行先表示は消えない

 誰も乗っていない車両でも、行先表示は明るかった。

 郁はドアの上に流れる橙色の文字を見上げた。終点まであと四駅。次の駅名。乗換案内。足元にご注意ください。文字は一定の速さで右から左へ進み、消えてはまた現れる。

 終電へ間に合うため、会社から駅まで走った。提出した資料の数字を、帰り際に上司が一つ直した。郁が三日かけた表は、会議では上司の説明として使われる。間違いではない。仕事とはそういうものだと分かっている。それでも、自分の一日が誰の記憶にも残らない気がした。

 車輪が回り、空調が低く唸る。窓には蛍光灯だけが長く映る。駅へ停まるたび、表示の文字は一度止まり、発車するとまた流れた。郁が見ていなくても、次の駅名は同じ速さで現れ続けた。

 向かいのホームでは、清掃員が空のごみ箱へ新しい袋をかけていた。袋は送風でふくらみ、手で押さえられると静かになった。誰も使わなくなった時間にも、朝の準備だけは進んでいる。

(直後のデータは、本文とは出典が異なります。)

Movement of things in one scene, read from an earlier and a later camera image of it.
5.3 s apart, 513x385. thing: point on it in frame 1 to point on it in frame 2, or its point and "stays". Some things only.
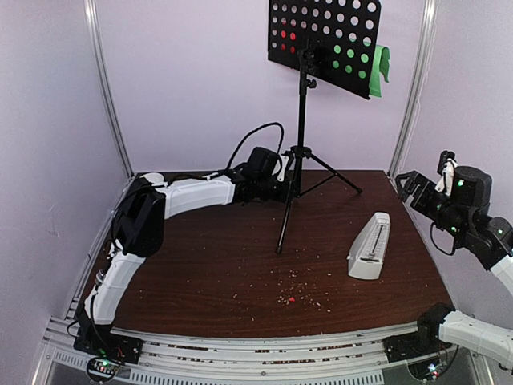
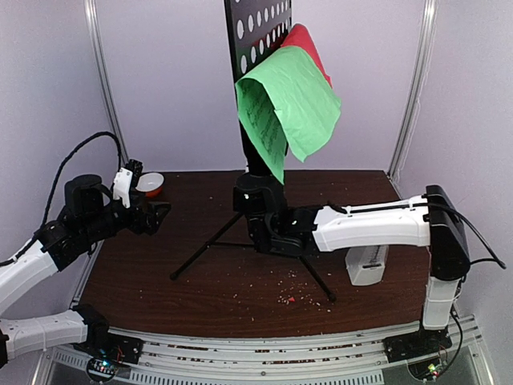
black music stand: [332, 40] to [252, 28]
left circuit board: [103, 369] stays
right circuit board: [426, 370] stays
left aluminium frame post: [91, 10] stays
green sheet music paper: [381, 63] to [288, 102]
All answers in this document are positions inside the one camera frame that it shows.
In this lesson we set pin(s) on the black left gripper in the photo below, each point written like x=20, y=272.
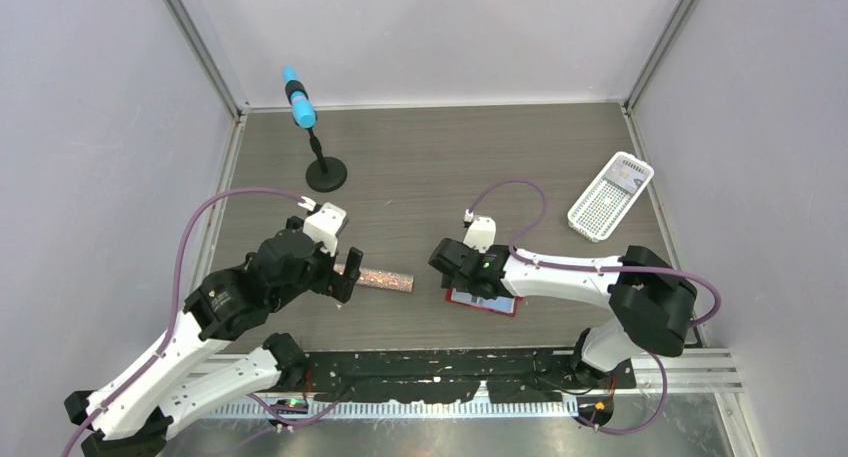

 二駅目で車掌が車内へ入ってきた。座席の下と網棚を見ながら、ゆっくり通路を歩く。郁の前を通るとき、「本日もご利用ありがとうございました」と小さく言った。個人へ向けた挨拶ではない。毎晩繰り返している確認の一部だろう。

 郁は反射的に頭を下げた。

 車掌は先の車両へ移り、連結部の扉が閉まった。すぐに機械の音だけが戻る。けれど、誰も見ていないと思っていた自分の乗車も、車掌にとっては最後に確認する一席だった。

 次の駅で、行先表示が一瞬消えた。黒い画面に郁の顔が映り、すぐ「終点」の二文字が灯った。消えたのは故障ではなく、表示が切り替わるための短い空白だった。

 郁は鞄から社員証を出し、裏返した。明日の朝になれば、また首から下げる。今日の仕事が誰の名前で語られても、郁が作った時間までなくなるわけではない。

 終点が近づき、モーターの回転がゆるむ。行先表示は最後まで消えず、降車を促す文字へ変わった。

 郁は立ち上がり、座席を一度振り返った。何も残していない。それでよかった。今夜、自分の一日を証明するものがなくても、家までの道を一人で帰るくらいはできそうだった。